This article first appeared on http://www.icelandreview.com. The original can be read here.
Icelandic mountaineer John Snorri Sigurjónsson is currently hoping to become the first person in history to ascend K2 during winter. “One understands why no one has been able to summit the mountain in wintertime,” John Snorri revealed in a conversation with Iceland Review.
The World’s Most Dangerous Mountain
Situated on the border of China and Pakistan,
K2 is the world’s second-highest mountain standing at 8,611 meters. Besides being considered the most dangerous mountain in the world (for every four people who reach the summit, one person, on average, dies), K2 is also the only 8,000-metre peak that has never been summited during winter. Icelandic mountaineer John Snorri, alongside his team, aims to be the first to conquer K2 in winter.
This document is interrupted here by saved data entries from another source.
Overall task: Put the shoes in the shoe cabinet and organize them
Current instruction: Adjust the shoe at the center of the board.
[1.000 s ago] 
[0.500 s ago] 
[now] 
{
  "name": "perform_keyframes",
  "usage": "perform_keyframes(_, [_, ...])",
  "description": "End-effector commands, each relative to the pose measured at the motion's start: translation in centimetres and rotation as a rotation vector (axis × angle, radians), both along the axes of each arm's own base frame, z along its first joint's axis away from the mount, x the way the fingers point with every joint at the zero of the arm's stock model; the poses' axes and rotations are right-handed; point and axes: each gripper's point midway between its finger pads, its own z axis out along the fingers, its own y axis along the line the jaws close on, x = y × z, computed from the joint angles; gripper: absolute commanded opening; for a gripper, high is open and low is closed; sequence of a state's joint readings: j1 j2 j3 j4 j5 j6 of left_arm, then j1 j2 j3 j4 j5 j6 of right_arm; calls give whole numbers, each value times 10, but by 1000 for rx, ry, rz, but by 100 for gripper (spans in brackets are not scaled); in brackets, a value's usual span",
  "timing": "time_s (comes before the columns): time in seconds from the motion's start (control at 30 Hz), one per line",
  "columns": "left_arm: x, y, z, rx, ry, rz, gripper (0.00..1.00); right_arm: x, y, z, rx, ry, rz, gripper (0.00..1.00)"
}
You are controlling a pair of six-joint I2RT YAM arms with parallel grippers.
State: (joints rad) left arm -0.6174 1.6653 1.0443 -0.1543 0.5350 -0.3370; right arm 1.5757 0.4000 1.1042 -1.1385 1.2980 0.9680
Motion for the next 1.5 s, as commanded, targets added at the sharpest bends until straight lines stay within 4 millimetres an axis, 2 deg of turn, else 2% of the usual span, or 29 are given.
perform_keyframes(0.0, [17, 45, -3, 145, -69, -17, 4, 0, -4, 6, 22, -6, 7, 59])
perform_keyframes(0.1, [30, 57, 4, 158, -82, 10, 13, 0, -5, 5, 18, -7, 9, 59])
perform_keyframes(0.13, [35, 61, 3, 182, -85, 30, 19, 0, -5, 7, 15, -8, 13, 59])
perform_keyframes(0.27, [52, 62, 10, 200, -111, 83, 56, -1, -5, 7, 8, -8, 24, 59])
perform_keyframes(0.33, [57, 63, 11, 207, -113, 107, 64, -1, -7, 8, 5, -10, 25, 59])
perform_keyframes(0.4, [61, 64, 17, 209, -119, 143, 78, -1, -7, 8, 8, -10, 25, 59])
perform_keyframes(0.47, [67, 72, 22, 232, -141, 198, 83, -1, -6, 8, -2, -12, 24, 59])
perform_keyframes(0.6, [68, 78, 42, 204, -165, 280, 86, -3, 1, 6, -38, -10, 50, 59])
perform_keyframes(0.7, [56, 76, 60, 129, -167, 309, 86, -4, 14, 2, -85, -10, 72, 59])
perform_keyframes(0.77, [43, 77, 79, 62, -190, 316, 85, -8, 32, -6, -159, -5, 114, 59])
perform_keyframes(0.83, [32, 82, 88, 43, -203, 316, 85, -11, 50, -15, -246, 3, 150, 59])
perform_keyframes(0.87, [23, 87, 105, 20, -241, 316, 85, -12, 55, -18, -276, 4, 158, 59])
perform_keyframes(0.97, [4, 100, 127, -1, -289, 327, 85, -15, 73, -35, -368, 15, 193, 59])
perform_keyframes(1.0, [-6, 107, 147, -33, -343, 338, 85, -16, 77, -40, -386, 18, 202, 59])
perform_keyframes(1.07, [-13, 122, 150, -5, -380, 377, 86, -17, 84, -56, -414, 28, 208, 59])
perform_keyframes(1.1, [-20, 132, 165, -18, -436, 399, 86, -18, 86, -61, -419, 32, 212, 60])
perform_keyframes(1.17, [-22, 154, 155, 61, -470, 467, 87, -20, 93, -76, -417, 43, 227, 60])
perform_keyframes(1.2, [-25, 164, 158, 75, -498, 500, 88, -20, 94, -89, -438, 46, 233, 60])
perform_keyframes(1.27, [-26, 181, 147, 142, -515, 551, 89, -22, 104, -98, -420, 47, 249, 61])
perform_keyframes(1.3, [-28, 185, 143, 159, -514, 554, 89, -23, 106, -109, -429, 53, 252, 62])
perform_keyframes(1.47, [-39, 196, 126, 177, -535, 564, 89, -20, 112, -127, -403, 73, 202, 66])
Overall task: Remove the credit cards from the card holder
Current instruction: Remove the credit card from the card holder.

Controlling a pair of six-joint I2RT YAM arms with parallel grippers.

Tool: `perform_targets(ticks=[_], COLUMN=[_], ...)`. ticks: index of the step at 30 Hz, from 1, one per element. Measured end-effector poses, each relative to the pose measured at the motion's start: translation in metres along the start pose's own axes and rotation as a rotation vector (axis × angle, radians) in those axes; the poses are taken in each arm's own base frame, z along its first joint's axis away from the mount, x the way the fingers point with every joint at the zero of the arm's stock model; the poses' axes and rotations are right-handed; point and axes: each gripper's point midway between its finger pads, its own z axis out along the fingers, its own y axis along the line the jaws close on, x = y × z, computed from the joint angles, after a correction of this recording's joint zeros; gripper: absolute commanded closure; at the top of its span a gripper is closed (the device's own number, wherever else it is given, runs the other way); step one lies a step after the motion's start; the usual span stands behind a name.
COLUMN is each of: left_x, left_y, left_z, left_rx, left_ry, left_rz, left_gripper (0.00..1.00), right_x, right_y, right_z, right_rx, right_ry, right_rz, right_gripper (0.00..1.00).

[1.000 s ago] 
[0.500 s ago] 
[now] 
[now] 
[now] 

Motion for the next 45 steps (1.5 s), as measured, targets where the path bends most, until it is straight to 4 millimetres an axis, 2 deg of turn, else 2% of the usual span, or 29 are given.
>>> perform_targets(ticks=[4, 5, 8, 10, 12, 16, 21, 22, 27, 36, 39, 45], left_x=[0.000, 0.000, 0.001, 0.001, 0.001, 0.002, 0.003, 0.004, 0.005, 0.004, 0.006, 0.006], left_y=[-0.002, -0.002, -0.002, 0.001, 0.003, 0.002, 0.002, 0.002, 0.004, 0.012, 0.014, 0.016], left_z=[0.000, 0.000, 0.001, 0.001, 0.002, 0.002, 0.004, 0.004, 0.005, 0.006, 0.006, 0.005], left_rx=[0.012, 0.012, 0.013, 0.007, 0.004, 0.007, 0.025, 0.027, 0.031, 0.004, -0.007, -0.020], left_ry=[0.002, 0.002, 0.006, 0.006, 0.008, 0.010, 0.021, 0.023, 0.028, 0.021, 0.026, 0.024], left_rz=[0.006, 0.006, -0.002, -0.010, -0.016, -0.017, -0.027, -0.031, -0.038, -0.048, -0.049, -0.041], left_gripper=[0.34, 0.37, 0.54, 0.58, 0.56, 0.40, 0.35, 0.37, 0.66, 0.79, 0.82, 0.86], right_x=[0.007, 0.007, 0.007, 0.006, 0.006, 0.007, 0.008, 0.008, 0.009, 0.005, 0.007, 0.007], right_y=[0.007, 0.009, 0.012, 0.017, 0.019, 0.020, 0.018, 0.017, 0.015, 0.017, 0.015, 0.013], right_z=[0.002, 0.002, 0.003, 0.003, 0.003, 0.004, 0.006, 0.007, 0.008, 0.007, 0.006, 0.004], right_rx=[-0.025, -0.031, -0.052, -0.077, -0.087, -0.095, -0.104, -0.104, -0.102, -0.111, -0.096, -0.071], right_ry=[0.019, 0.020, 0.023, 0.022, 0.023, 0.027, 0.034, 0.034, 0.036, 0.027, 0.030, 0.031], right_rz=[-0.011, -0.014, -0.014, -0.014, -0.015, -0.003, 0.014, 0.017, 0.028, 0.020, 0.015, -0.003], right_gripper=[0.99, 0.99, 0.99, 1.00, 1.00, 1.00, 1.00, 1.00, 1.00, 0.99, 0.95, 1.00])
Slow Going
Departing from Iceland on January 3, John Snorri reached K2 base camp on January 22, along with fellow climbers Mingma G. from Nepal, Gao Li from China, and Tomaz Rotar from Slovenia. Other supporting climbers will include Tamting Sherpa of Nepal, Phur Galjenn of Nepal, Passang Namke Sherpa of Nepal, and Sirbaz Khan of Pakistan.
As reported on
Apricot Tours, it took John Snorri’s team three days to travel from Concordia, the confluence of the mighty Baltoro Glacier and the Godwin-Austen Glacier, to K2 base camp owing to bad snow conditions – a trek that normally takes seven hours. As John Snorri wrote last week on Instagram:
“The whole team has finally reached K2 base camp after [nine] days on the Baltoro glacier. We have been establishing our camp in -27°C. Tomorrow is a resting day. [W] are all tired after tough days. Friday we will start our first rotation. Up to ABC through the icefall. We need to set a safe rout[e] up.”
In an online conversation with Iceland Review yesterday, John Snorri revealed that conditions on the mountain were unforgiving:
“We’re at base camp. We fixed ropes to Camp 1 yesterday. This weekend’s forecast is good, and so we plan on sleeping at Camp 1 and fixing ropes to Camp 2. The mountain is covered in ice, and there is little respite to be found. The temperature is 20 to 35 degrees below zero, and, more often than not, quite windy. I feel good. The sherpas have been complaining a little as they aren’t used to the cold; the winters in Nepal are warmer than the winters in Pakistan. It’s a difficult climb; one understands why no one has been able to summit in winter before.”